### ASSIGNMENT
Please print the full listing below exactly, but not the pictures in it.

------------------------------------------------------------------------

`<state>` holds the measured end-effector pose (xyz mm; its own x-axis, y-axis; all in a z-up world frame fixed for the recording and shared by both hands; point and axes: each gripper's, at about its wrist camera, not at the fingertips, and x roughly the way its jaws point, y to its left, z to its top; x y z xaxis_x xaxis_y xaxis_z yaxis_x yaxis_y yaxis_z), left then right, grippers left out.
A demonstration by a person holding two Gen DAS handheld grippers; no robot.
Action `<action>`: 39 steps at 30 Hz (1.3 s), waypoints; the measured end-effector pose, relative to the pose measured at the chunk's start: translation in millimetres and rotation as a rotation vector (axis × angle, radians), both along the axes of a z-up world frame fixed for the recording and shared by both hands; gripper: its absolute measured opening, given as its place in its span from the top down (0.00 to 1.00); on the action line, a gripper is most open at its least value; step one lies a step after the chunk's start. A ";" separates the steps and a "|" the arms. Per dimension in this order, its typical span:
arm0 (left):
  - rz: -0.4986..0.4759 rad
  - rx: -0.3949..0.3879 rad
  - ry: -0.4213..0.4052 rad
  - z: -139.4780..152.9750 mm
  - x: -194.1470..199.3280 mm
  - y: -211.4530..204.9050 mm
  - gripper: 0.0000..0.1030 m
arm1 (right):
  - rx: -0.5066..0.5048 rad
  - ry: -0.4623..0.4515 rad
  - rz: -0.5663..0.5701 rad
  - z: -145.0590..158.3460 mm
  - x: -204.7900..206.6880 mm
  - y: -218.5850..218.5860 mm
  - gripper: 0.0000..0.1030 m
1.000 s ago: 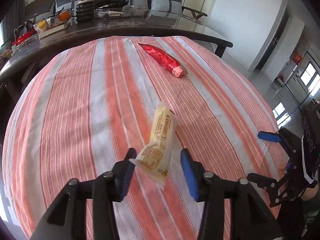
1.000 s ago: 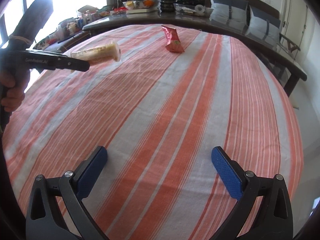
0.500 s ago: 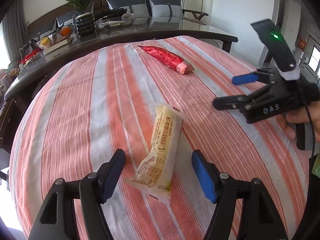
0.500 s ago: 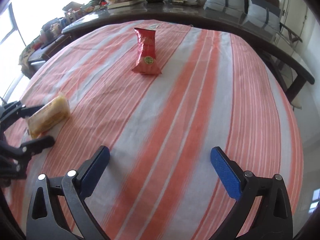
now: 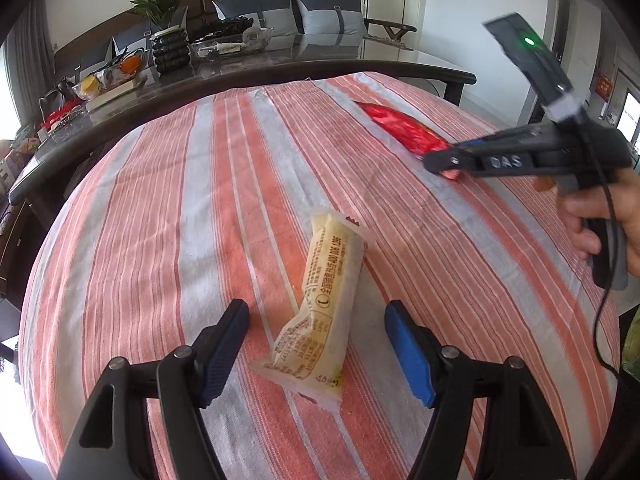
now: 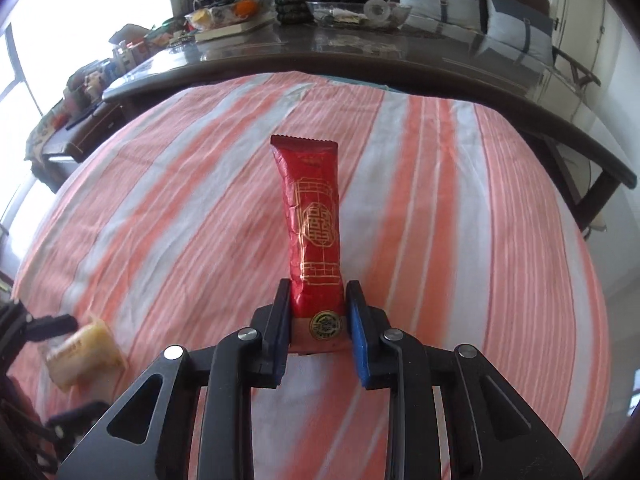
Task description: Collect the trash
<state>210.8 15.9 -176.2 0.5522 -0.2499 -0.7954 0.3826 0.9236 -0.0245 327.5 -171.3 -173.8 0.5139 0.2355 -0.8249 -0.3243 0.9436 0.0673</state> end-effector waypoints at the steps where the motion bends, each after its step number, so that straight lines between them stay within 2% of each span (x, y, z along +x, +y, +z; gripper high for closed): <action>1: 0.005 0.000 -0.003 0.5 -0.5 0.4 0.30 | -0.012 0.009 -0.016 0.0 -15.3 -11.9 0.75; 6: 0.002 -0.015 -0.012 3.3 -9.6 -1.6 0.32 | -0.065 0.066 -0.062 6.8 -88.2 -57.9 0.74; 8: -0.014 -0.021 0.007 2.4 -18.1 -7.0 0.42 | -0.041 0.090 -0.054 10.7 -117.4 -68.1 0.73; 13: -0.065 -0.051 0.026 5.1 -49.1 -18.1 0.42 | 0.100 0.177 -0.029 13.3 -167.8 -81.8 0.70; 15: -0.048 -0.052 0.028 6.5 -56.8 -14.7 0.40 | 0.132 0.195 -0.026 14.1 -177.4 -84.1 0.70; 19: 0.012 -0.136 0.053 14.8 -58.5 8.4 0.40 | 0.101 0.170 -0.023 22.7 -179.0 -86.9 0.56; 21: 0.034 -0.190 0.062 21.7 -53.9 18.3 0.40 | 0.104 0.160 -0.022 27.6 -175.5 -86.9 0.54; 24: 0.050 -0.219 0.084 30.2 -39.1 19.9 0.40 | 0.109 0.166 -0.012 33.2 -168.8 -84.8 0.54; 30: 0.100 -0.175 0.174 19.6 3.2 8.1 0.40 | 0.031 0.218 0.063 33.2 -150.9 -62.7 0.54; 35: 0.110 -0.096 0.178 12.5 16.4 0.6 0.42 | -0.050 0.244 0.084 21.9 -139.8 -48.1 0.54; 36: 0.102 -0.082 0.171 13.5 15.7 -0.8 0.48 | -0.066 0.261 0.082 18.3 -138.4 -46.5 0.54; 37: 0.091 -0.077 0.167 14.8 14.9 -1.9 0.75 | -0.081 0.270 0.075 15.1 -137.3 -46.2 0.55; 38: 0.082 -0.080 0.172 15.5 14.1 -1.9 0.80 | -0.087 0.274 0.068 13.9 -137.6 -46.4 0.61; 39: 0.081 -0.088 0.169 16.8 13.1 -1.3 0.81 | -0.074 0.269 0.062 15.2 -138.9 -48.3 0.84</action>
<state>223.9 14.7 -159.3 0.4340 -0.2821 -0.8556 0.2904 0.9428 -0.1635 188.6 -219.6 -158.6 0.2612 0.1932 -0.9458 -0.3610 0.9282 0.0899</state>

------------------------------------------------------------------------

### ANSWER TO THIS PROBLEM
`<state>` holds the measured end-effector pose (xyz mm; its own x-axis, y-axis; all in a z-up world frame fixed for the recording and shared by both hands; point and axes: each gripper's, at about its wrist camera, not at the fingertips, and x roughly the way its jaws point, y to its left, z to its top; x y z xaxis_x xaxis_y xaxis_z yaxis_x yaxis_y yaxis_z), left then right, grippers left out.
A demonstration by a person holding two Gen DAS handheld grippers; no robot.
Action `<action>`: 39 steps at 30 Hz (1.3 s), waypoints; the measured end-effector pose, relative to the pose measured at the chunk's start: translation in millimetres and rotation as a rotation vector (axis × angle, radians), both along the axes of a z-up world frame fixed for the recording and shared by both hands; gripper: its absolute measured opening, given as its place in its span from the top down (0.00 to 1.00); on the action line, a gripper is most open at its least value; step one lies a step after the chunk's start. A ";" separates the steps and a "|" the arms. Per dimension in this order, its typical span:
arm0 (left):
  - rz: -0.4986..0.4759 rad
  - rx: -0.3949..0.3879 rad
  - ry: -0.4213..0.4052 rad
  - z: -139.4780..152.9750 mm
  - x: -194.1470..199.3280 mm
  - y: -211.4530..204.9050 mm
  - gripper: 0.0000..0.1030 m
arm1 (right):
  - rx: -0.5066..0.5048 rad
  - ry: -0.4623..0.4515 rad
  - rz: -0.5663..0.5701 rad
  - z: -145.0590..158.3460 mm
  - x: -204.7900..206.6880 mm
  - y: -218.5850..218.5860 mm
  - gripper: 0.0000..0.1030 m
1.000 s ago: 
1.000 s ago: 
0.500 s ago: 
0.500 s ago: 
now: 
now: 
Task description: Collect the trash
<state>210.8 15.9 -176.2 0.5522 -0.2499 -0.7954 0.3826 0.9236 -0.0245 327.5 -171.3 -173.8 0.5139 0.2355 -0.8249 -0.3243 0.9436 0.0673</state> end-effector waypoints at the steps where the motion bends, each after its step number, so that straight lines between them stay within 2% of each span (x, y, z along +x, +y, +z; gripper high for closed): <action>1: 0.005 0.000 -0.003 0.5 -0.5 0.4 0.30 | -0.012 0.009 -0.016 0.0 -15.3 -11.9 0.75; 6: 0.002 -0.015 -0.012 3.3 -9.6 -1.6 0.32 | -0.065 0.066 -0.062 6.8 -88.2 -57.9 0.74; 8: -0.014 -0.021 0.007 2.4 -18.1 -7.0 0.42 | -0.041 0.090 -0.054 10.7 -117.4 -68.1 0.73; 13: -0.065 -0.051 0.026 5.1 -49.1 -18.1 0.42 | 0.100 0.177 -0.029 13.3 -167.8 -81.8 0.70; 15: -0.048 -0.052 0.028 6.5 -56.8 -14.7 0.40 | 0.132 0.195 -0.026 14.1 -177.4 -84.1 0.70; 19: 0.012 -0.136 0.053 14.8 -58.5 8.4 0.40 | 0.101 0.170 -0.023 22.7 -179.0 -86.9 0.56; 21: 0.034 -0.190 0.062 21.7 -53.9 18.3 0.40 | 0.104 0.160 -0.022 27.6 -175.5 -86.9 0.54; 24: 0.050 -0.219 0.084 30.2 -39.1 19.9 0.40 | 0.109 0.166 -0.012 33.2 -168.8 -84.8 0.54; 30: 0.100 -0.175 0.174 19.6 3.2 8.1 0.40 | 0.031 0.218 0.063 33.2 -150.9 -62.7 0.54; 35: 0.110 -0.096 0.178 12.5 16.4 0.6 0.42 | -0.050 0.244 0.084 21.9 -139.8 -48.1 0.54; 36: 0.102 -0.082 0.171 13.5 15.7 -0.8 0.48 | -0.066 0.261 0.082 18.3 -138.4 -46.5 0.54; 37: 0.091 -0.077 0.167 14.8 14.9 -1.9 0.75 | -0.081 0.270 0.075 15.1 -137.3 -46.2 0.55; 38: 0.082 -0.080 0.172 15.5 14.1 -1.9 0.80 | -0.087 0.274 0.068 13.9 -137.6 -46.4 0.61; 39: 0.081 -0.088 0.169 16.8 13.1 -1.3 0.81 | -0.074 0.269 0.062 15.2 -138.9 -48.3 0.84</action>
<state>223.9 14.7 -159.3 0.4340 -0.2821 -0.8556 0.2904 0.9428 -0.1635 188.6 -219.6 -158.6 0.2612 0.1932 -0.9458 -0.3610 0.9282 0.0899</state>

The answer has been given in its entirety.